– Я, я! – И низкорослая, юркая молодая женщина в черном полушубке, сквозь многочисленные дыры которого торчал мех, выдвинулась вперед. – Петрована Макеева ты хаишь… Оно за пьянство кто его хвалит? А Катька вон правильно говорит: мы ж за ним горя не знаем. Плуги-бороны тебе все откует, лобогрейки, сенокосилки к самому сроку отладит. Да сдохли без него бы ведь совсем!
– Ты если хошь, так по делу говори, – прохрипел Пилюгин. – Про хлебосдачу тут речь, а не про кузнеца.
– А я про что? – шагнула к нему Фроська. – Макеев пьет, да дело разумеет.
– Коль я не разумею – зачем в председатели ставили?
– Да мужик же, думали! А ты мужик лишь на выпивку… на одно только это дело!
– На два-а… – протянула вдруг стоявшая в углу жена Пилюгина, подняла тяжелые, ненавидящие глаза на Катю Афанасьеву.
Голос Лидии еще не затих, как в председательском кабинете снова установилось безмолвие. Бойкая бабенка Фрося как-то виновато закрутила головой в пестром платке, втиснулась в кучу людей. В этой тишине раздался громкий всхлип, и Катя Афанасьева, ударив плечом дверь, вылетела наружу.
Дорофеев обвел всех взглядом. Но угрюмо сидевшие и стоявшие перед ним женщины старались спрятать от него глаза.
– Не гожусь, так снимайте с поста. – Пилюгин зловеще резанул глазами по своей жене, стал опускаться на скрипучий стул. – А с этой хлебосдачей… Ну, могу, конечно, сам у молотилки встать…
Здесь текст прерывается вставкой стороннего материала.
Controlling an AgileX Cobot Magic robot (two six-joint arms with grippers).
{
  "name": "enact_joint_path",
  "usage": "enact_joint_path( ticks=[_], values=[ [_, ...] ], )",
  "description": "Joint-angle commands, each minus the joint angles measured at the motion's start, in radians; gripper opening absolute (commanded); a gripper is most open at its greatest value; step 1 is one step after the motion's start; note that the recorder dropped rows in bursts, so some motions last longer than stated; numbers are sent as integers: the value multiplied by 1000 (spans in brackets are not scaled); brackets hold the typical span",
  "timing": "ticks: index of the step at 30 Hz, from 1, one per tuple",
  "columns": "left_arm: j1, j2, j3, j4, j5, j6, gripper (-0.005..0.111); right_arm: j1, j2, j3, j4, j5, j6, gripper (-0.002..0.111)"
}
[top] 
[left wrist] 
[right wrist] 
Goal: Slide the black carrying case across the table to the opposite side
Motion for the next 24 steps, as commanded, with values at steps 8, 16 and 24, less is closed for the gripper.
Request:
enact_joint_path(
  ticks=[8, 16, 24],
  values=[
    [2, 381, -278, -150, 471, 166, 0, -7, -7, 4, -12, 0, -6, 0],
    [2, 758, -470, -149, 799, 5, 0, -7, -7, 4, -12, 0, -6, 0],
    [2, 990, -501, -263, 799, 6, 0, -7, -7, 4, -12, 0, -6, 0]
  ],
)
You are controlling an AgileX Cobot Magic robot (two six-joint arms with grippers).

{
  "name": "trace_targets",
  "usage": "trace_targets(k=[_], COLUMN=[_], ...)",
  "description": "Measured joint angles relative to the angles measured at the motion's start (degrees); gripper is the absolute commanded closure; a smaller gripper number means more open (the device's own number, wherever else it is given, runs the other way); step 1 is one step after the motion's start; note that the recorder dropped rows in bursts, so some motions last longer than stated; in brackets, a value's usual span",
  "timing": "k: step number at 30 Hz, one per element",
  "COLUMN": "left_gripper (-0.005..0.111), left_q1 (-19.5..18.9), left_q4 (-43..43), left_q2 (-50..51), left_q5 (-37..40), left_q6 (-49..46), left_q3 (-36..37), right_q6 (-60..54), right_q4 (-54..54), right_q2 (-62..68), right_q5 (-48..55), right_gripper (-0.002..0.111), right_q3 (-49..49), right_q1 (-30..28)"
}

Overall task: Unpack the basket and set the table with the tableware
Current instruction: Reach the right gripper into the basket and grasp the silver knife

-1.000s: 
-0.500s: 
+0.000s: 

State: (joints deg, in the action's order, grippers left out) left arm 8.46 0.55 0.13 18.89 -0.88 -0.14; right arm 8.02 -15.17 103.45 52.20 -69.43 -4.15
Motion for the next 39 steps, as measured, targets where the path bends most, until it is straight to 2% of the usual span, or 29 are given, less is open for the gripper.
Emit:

– А почему бы тебе не встать?! – свистящим голосом произнес Дорофеев. Глаза его сузились, заблестели, на лбу то возникали, то исчезали поперечные морщины. – Я понимаю, у кузнеца работы хватает. Но сейчас ноябрь, времени для ремонта инвентаря еще с излишком. Почему бы и его не поставить сейчас на обмолот? Вот уже два человека… к тому ж мужчины.
– Я все ж таки… инвалид. С моим-то здоровьем… – промолвил было Пилюгин.
– А я не инвалид?! – рявкнул Дорофеев по-мужицки и весь затрясся. Но тут же опомнился, взял себя в руки. Дрожащими руками приподнял за спинку стул, переставил его чуть на другое место. – Простите…
Это последнее слово он произнес глухо, почти шепотом, на какие-то секунды опустил глаза. И тут же, поднимая их, заговорил уже ровно и спокойно:
– И у кого здоровье лучше? У Андрона Игнатьевича, может? Или вот у этой женщины… Фрося? Чего там прячешься?
– Я-то? – смутилась женщина. – Чего мне прятаться? Не невеста.